The effects of urban growth in Addis Ababa
Hone Mandefro Belaye is a PhD candidate in social and cultural anaylsis in the Department of Sociology and Anthropology. He is examining developments in housing policy in Addis Ababa, Ethiopia.
The city is experiencing a rapid physical transformation as large-scale commercial, residential and infrastructure projects have proliferated there in the last two decades.
“The Ethiopian government’s Integrated Housing Development Program has been clearing slums and building high-rise condominiums in their place, totalling around 300,000 individual units in Addis Ababa alone,” he explains.
Belaye’s work explores how this construction boom and the changes that come with it are affecting neighbourhood relations and peoples’ living spaces.
Using a unique concept called “neighbouring,” he intends to determine how lifestyles — particularly neighbour relations — have been altered by the introduction of taller condominiums into areas that were largely made up of one-storey buildings.

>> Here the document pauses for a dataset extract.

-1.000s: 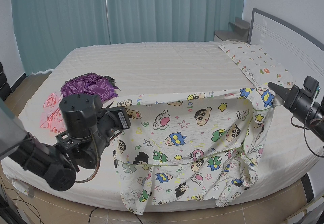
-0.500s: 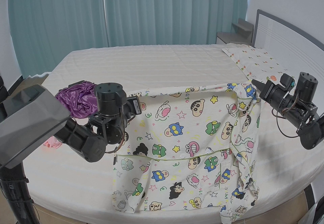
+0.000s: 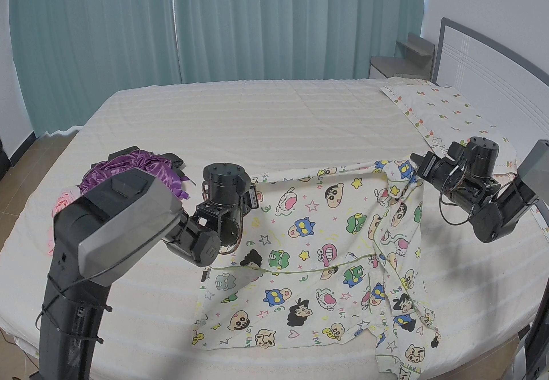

He will be collecting qualitative data on-site in Addis Ababa through interviews, participant observation and focus group discussions.
With important demographic, economic and architectural changes currently under way in Ethiopia, how the country plans the future of its neighbourhoods is a pressing issue.
“Housing is a big topic right now in Ethiopia. More than 80 per cent of houses in Addis Ababa are substandard, and the government is trying to create jobs by supporting the construction of vertical condominium buildings. This will have all kinds of consequences on how we live and relate to each other in the future.”